“Aqui nós não bordamos almofadas”. Essa foi a frase que a designer francesa Charlotte Perriand ouviu ao bater à porta do estúdio de Le Corbusier, o célebre e acanhado espaço da Rue de Sèvres, em Paris. Mais do que um emprego, ela queria ter a oportunidade de trabalhar com o mestre franco-suíço, pois estava encantada com a leitura de um livro-manifesto.
A frase ecoou na metade dos anos de 1920 e quarenta anos depois foi a vez da brasileira Maria Elisa Costa, filha do criador de Brasília, tentar a mesma cartada na Rue de Sèvres. Seu marido, que trabalhava na Petrobras, teve que sair do Brasil às pressas após o golpe militar. Exilada em Paris, aos 30 anos e sem dinheiro, ela precisava de um emprego e achou que seria acolhida por Le Corbusier, que havia conhecido dois anos antes, no Rio de Janeiro, durante um jantar no apartamento em que seu pai morava, no final da praia do Leblon. Para sua decepção, foi dispensada pelo arquiteto que atendeu a porta dizendo que Le Corbusier não contratava mulheres.
Passados 20 anos, ou seja, na metade dos anos de 1980, a situação das arquitetas continuava difícil: “Vão abrir uma butique!”, sugeriu Lina Bo Bardi ao ver uma plateia feminina que foi ouvi-la em uma mesa-redonda no encerramento da mostra dedicada à Vilanova Artigas, em São Paulo.
O tempo acomodou os dissabores: Charlotte Perriand foi insistente e conseguiu colaborar com Le Corbusier (dividindo com ele a autoria de quase todos os móveis que desenhou); Maria Elisa arrumou emprego em outro escritório em Paris e Lina Bo Bardi não deixou de ser admirada pela maioria das arquitetas mundo afora.
Como essa história ainda precisa ser enfrentada, no ano passado as estudantes de arquitetura resolveram encarar o tema. Refletindo a terceira onda do feminismo e potencializada pelas redes sociais, o palco da discussão foram as paredes de algumas faculdades brasileiras. No Mackenzie, em São Paulo, o coletivo Zaha colou cartazes com frases incômodas que as alunas escutaram de alguns professores. Exemplos? “Seu trabalho é ruim, você pelo menos podia ter vindo com uma saia mais curta” e “para uma menina, você projeta muito bem”. Alguém pode falar frases como essas em 2016?

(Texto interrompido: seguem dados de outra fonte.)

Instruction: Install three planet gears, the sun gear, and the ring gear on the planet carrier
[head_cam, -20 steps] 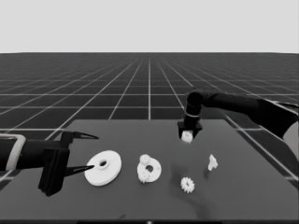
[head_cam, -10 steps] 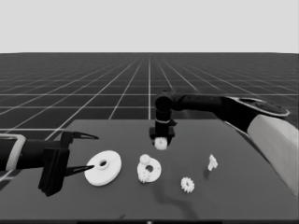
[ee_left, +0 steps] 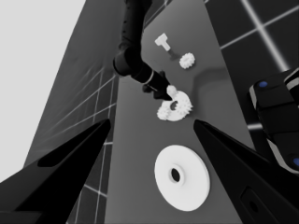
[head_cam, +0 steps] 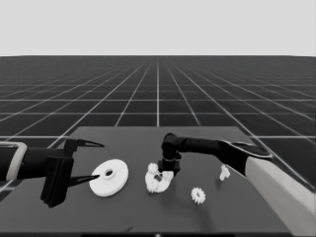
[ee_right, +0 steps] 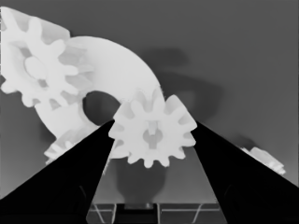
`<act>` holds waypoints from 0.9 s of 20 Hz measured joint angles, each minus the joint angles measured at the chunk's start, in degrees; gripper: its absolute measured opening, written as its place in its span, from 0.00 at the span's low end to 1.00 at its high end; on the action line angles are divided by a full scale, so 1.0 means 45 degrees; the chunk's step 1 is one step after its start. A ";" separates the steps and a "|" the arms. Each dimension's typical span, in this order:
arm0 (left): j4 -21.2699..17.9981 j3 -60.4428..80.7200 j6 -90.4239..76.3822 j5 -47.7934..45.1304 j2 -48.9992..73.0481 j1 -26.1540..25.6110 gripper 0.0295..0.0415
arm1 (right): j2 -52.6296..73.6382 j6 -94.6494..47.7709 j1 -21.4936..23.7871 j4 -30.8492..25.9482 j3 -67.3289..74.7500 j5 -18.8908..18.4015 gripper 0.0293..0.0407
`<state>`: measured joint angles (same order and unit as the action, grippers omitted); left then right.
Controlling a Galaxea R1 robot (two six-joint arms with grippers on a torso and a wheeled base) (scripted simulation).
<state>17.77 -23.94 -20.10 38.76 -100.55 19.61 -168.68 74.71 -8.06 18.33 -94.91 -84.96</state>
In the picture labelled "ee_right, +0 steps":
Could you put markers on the white round carrier with pins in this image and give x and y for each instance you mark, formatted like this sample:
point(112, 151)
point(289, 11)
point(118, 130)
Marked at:
point(118, 68)

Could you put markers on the white toothed gear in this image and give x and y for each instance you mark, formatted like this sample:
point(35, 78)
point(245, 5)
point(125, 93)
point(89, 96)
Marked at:
point(53, 63)
point(264, 158)
point(169, 146)
point(64, 143)

O incômodo gerou debates, causando até afastamentos de alguns professores, e inspirou um seminário internacional montado em maio deste ano no Centro Cultural São Paulo. Intitulado “Onde estão as mulheres arquitetas?”, o encontro reuniu festejadas profissionais e especialistas nas questões que envolvem gênero e arquitetura. Além de ajudar a fomentar o debate, como co-realizador do seminário, acompanhei atentamente as discussões, pois estava editando o catálogo e trabalhando na edição sobre mesmo tema da revista Monolito, lançada em agosto.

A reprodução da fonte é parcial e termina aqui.